THE SIERRA SACRAMENTO VALLEY MEDICAL SOCIETY has recently joined with physicians and leaders from medical organizations throughout California in an effort to look for ways to improve the provision of interpreter and translation services for limited English proficient patients.
Satya Chatterjee, MD, and I are now members of the Medical Leadership Council for Language Access, a two year effort sponsored by the California Endowment and led by the California Academy of Family Physicians.
The Council, which will meet twice a year, is made up of representatives from organized medicine, health plans, hospitals and consumer advocates, who are meeting to try to identify policy and funding solutions for physicians and other health care providers who want to offer language access services to support quality health care.
Several recent studies point to the need for improvement in translator and interpreter services.
In March 2002, the Institute of Medicine released a report showing that minorities receive lower quality of care than whites even when their insurance and income levels are the same. The Institute's review of more than 100 studies conducted over the last decade concluded these disparities contributed to higher death rates among minorities from cancer, heart disease, diabetes and HIV infection.
In April 2002, Brandeis University released a report showing that patients who speak little English face a much greater risk of medical error and misdiagnosis when they are not provided with an interpreter.
In recent years, the federal government, State of California, Joint Commission on Accreditation of Health Care Organizations and the National Committee for Quality Assurance all established requirements to provide interpreter and language access services for all patients in health care settings.
These developments and others in the later days of the Clinton Administration have created an obvious dilemma for physicians and health care institutions: how to pay for it.

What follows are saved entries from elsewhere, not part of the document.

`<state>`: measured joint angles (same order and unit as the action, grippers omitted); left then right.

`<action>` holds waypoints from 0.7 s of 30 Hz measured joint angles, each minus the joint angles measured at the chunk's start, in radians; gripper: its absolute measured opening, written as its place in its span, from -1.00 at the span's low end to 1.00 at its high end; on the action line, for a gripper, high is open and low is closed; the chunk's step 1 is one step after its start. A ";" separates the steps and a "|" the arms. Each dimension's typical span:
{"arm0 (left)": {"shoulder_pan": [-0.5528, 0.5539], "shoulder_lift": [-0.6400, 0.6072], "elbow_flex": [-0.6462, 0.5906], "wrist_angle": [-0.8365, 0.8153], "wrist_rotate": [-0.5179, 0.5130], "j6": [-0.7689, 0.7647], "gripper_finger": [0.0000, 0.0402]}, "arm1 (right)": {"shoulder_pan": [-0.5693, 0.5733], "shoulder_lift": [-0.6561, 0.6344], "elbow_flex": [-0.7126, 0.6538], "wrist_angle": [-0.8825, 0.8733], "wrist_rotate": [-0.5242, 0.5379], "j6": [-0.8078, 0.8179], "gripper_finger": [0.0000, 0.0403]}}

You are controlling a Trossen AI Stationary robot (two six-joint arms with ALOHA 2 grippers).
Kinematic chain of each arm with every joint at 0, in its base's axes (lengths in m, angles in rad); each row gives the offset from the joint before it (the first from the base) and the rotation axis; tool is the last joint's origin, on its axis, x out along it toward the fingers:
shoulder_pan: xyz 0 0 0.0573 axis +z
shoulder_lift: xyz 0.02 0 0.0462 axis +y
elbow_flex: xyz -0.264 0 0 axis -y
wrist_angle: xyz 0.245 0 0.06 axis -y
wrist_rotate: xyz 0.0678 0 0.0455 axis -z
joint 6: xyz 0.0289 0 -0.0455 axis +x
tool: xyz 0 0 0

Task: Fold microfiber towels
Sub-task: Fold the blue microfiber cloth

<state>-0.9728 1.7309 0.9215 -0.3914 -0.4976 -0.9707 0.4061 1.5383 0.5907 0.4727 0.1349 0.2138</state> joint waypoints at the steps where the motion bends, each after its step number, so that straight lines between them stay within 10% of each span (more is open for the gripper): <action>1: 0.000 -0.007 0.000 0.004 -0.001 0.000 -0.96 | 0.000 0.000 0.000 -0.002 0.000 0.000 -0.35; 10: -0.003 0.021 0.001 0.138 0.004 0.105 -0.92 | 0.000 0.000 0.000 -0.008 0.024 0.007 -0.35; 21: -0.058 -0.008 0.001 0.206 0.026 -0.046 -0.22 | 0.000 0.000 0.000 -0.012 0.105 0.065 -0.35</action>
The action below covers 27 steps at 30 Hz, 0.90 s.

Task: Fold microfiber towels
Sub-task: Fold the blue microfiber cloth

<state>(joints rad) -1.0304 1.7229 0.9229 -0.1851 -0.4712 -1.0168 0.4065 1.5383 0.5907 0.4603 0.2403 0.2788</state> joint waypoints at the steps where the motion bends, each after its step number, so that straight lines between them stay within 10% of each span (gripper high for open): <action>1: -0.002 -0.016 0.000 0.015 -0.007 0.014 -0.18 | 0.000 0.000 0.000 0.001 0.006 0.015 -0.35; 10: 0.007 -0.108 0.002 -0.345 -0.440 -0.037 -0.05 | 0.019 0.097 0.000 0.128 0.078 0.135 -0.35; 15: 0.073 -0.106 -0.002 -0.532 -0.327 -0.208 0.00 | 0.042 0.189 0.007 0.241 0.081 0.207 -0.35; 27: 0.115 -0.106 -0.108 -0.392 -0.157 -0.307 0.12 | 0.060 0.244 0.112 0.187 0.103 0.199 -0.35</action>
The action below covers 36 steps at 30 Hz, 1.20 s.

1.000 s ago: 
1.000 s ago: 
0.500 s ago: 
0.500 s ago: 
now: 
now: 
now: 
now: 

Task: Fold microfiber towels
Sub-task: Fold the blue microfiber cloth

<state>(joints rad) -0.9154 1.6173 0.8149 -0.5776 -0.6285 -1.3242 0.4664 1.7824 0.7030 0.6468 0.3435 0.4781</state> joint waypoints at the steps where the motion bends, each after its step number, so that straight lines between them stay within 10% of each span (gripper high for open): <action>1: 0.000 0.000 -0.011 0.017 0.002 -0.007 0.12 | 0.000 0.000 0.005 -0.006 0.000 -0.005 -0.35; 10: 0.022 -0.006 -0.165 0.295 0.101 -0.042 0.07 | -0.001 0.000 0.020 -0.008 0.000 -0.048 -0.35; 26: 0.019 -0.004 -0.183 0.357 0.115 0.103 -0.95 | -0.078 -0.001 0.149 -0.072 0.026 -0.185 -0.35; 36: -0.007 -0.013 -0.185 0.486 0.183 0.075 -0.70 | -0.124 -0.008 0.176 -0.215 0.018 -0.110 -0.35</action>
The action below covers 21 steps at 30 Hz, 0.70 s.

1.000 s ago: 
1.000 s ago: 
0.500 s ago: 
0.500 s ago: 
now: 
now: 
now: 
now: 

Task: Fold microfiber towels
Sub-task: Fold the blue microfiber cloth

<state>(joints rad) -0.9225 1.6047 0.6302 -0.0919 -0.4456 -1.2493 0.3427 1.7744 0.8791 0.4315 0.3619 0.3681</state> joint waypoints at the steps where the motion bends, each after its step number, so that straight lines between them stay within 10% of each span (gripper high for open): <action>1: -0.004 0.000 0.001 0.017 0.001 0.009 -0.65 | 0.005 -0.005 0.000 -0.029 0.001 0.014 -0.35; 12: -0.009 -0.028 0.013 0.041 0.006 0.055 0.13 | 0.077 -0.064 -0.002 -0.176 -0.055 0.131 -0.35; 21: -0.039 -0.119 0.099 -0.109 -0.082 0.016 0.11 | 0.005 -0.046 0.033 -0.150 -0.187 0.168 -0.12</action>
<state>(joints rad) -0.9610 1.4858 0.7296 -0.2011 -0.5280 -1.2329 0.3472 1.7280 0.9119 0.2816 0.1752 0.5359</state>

In March 2001, a letter signed by the AMA and 50 other medical organizations asked the Department of Health and Human Services to place a moratorium on requirements that interpreter and translations services be provided to limited English proficient patients who receive health care benefits through federally funded programs. The California Medical Association has sent a similar letter and proposed a state funded pilot project to provide language access service.
The role of the Medical Leadership Council will be to try and find creative solutions to an expensive problem that everyone seems to recognize needs to be corrected.